Há nove anos, completados no último dia 20, o jornalista Antônio Marcos Pimenta Neves matou, segundo seu próprio relato, a também jornalista Sandra Gomide, sua ex-namorada. Pimenta se apresentou, confessou, entregou a arma do crime, foi julgado e condenado. E continua solto até hoje.

Está solto porque é rico? Não: Pimenta ganhou bem durante toda a sua vida profissional, mas sempre viveu de salário. Está longe de ser rico. Será então a decisão do Supremo Tribunal Federal, de só encarcerar uma pessoa depois de condenada em última instância? Também não, embora ele esteja livre por aguardar julgamento de recursos.

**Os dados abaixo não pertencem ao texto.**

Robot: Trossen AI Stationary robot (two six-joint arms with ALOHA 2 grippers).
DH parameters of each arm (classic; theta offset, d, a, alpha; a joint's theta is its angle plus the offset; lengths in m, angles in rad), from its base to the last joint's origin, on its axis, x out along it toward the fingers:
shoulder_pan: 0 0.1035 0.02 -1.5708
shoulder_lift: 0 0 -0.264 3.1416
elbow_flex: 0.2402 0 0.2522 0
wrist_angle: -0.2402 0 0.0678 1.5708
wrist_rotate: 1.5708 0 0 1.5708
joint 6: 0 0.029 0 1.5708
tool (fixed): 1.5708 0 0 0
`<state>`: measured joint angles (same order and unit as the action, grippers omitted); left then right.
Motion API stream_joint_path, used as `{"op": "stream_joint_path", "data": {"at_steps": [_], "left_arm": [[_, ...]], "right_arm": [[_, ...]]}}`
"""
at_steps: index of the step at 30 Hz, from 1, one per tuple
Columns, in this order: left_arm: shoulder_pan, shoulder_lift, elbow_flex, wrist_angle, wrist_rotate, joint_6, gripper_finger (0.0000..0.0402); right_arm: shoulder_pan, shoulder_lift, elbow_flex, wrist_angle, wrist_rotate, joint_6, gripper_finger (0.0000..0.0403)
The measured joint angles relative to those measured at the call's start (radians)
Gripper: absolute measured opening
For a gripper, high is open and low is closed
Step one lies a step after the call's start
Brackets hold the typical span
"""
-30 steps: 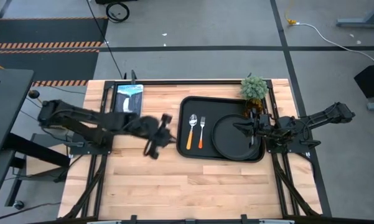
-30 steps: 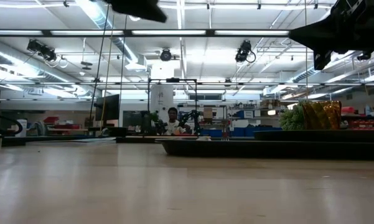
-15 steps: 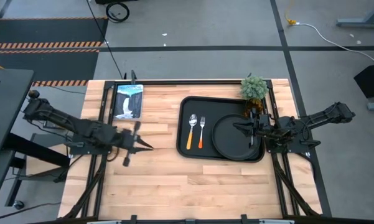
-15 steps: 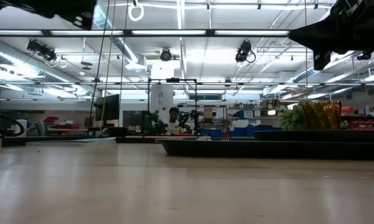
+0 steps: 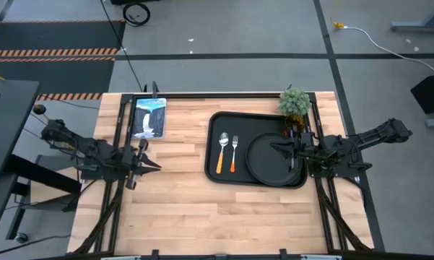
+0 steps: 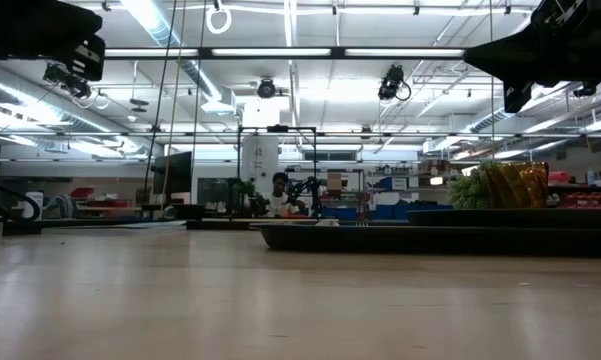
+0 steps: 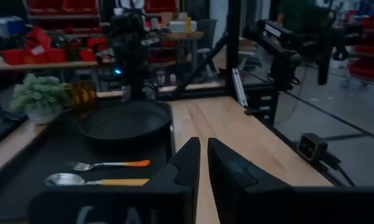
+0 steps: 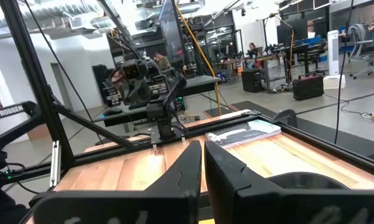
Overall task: Pick and place plate/cup/fork/spoon on tray
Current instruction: Return to Home Position
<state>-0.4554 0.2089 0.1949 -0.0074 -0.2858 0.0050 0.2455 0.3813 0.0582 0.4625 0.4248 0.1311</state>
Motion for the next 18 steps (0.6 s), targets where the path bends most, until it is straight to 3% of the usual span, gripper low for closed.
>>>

Na verdade, o problema é outro, e os meios de comunicação têm deixado essa questão de lado. A Justiça funciona pouco tempo, com muitos feriados, muitas férias. Um juiz manda citar alguém, a citação demora uns 90 dias. O próprio presidente do Supremo Tribunal Federal, ministro Gilmar Mendes, também presidente do Conselho Nacional de Justiça, diz que a morosidade do Judiciário ajuda a desmoralizar a presunção de inocência (pela qual o réu só é preso depois de definitivamente condenado) e o instituto do direito de defesa (coloca-se no ‘excesso de recursos’ a culpa da demora da Justiça no julgamento dos acusados). Mendes lembra outro caso: o assassínio dos fiscais do trabalho em Unaí, Minas Gerais, em 2004. Até hoje os acusados não foram sequer levados a júri.

Quantos dias por ano funciona a Justiça? Poucos. Nas cidades do interior, este número é ainda menor: mesmo em cidades grandes e desenvolvidas, em estados ricos, há rodízio informal nas sextas-feiras, com um só juiz cuidando de várias Varas. Os advogados cansam de reclamar – mas que fazer quando um juiz chega às três da tarde e vai embora às cinco?

Vale matéria. É melhor do que ficar apenas xingando os réus que estão soltos.

 

Livro dos bons

Roberto Hirao reúne todas as qualidades: é bom jornalista, experiente, tranquilo, de ampla cultura e caráter a toda prova. Está no jornalismo desde os tempos em que notícia era notícia, comentário era comentário, rumor era rumor e anúncio era anúncio – sem mistura. Foi, por um bom tempo, ombudsman da Folha da Tarde, de São Paulo. E é de seus tempos de ombudsman que tirou o livro 70 Lições de Jornalismo, que lança no sábado, 29, às 11 da manhã, na Livraria Cultura do Conjunto Nacional, em São Paulo.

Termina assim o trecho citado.